As I have argued persistently in my latest book Neoliberalism and Political Theology, the planetary “neoliberal” economy of the present century is not “liberal” at all in the sense the term was originally meant. On the contrary, it constitutes a disguised form of “socialized” crony capitalism—China today is the most egregious example, but the United States is not far behind—organized for the benefit of the highly skilled, professional new nomenklatura, or cosmopolitan class.
This new cosmopolitan class has come to control the “immaterial” means of production, as the French philosopher Joseph Stiegler terms it, telescoped into the interlocking structures of finance, higher education, and government administrative and digital services, which in tandem with the explosion of income inequality have been hijacked by global oligopolies.
It is this global neoliberal regime that has counterfeited and bastardized the wide variety of ancient religious communitarian ethics, which has always emphasized care and regard for one’s neighbor, by transferring moral obligation from local bodies to the distant state, whose “apparatchiks” have increased their own ungodly as well as ill-gotten gains by waving the hypnotic flag of centralized fiscal largesse.

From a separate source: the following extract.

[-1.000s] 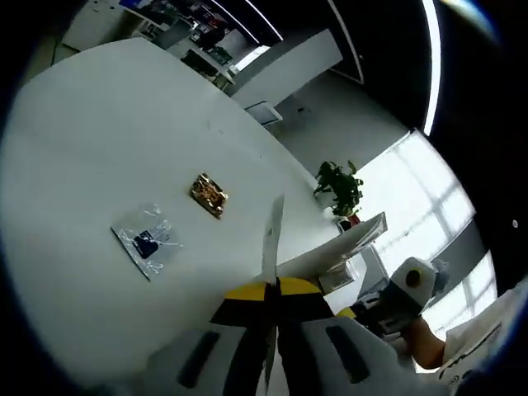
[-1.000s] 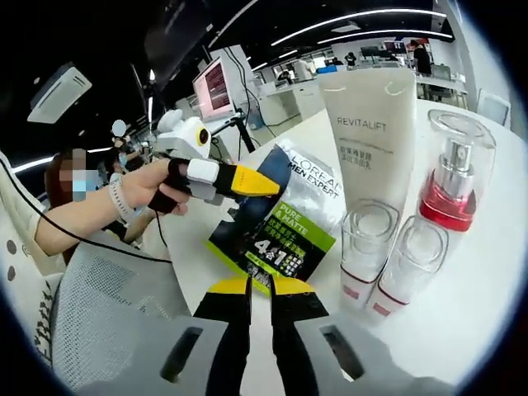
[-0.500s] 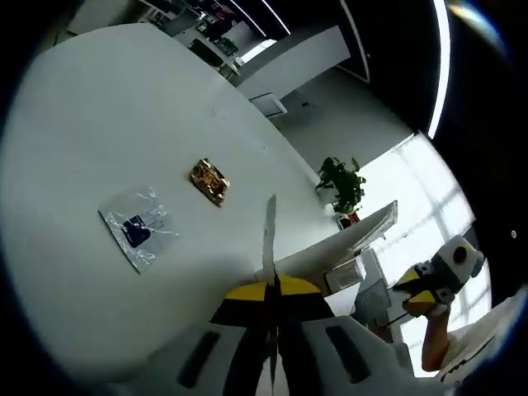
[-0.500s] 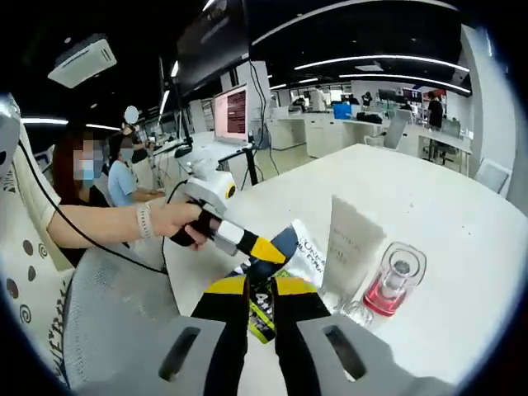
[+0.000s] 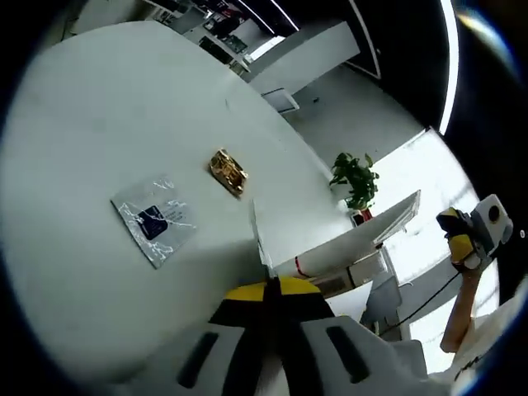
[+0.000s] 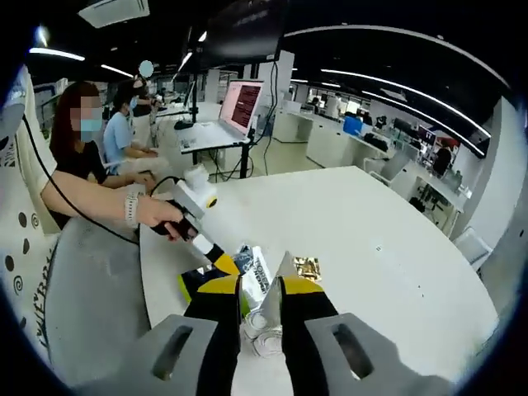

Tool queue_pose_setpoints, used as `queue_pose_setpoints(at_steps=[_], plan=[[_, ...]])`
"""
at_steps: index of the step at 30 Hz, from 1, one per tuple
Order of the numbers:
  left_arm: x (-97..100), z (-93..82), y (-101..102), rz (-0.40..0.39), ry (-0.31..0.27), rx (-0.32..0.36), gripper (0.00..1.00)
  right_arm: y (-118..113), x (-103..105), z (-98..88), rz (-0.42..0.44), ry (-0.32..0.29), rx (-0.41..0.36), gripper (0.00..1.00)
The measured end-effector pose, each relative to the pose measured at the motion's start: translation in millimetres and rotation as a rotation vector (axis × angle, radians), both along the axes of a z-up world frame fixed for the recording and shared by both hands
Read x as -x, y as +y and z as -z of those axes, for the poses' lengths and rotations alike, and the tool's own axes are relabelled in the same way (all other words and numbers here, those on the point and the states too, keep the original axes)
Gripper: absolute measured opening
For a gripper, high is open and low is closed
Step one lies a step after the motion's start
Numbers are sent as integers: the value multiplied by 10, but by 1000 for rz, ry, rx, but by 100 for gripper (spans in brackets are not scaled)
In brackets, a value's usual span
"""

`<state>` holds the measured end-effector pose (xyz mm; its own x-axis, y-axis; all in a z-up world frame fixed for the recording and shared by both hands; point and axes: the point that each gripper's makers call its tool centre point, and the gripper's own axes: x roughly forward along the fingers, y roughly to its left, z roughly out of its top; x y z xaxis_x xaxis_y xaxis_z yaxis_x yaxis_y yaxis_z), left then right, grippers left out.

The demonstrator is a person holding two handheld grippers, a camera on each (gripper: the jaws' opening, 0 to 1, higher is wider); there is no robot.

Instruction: Arrange the skincare products in the storage area until every visible bottle or jar stands upright without overlapping.

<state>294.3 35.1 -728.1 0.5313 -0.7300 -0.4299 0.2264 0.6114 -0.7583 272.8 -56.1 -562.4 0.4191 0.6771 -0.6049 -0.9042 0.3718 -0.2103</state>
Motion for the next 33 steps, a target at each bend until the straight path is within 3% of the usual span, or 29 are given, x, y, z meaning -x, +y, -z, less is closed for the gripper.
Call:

It is before this neoliberal regime that so much of religious “progressivism,” irrespective of its faith-based good intentions, has in the past half century unwittingly begged and scraped. In the post-pandemic future religious ethicists should push for maximum social equity through the kind of optimized economic productivity that benefits primarily, as Jesus called them, the “least of these.”
Whether it is debatably an apocalyptic moment of “divine judgment,” the coronavirus pandemic is ironically offering us the instantaneous “fall” of a true planetary “Babylon” that is the only three-decade-old neoliberal order, as we find in the Book of Revelation.
The ramifications for the world’s religions are monumental. The only question if they themselves will seize the opportunity.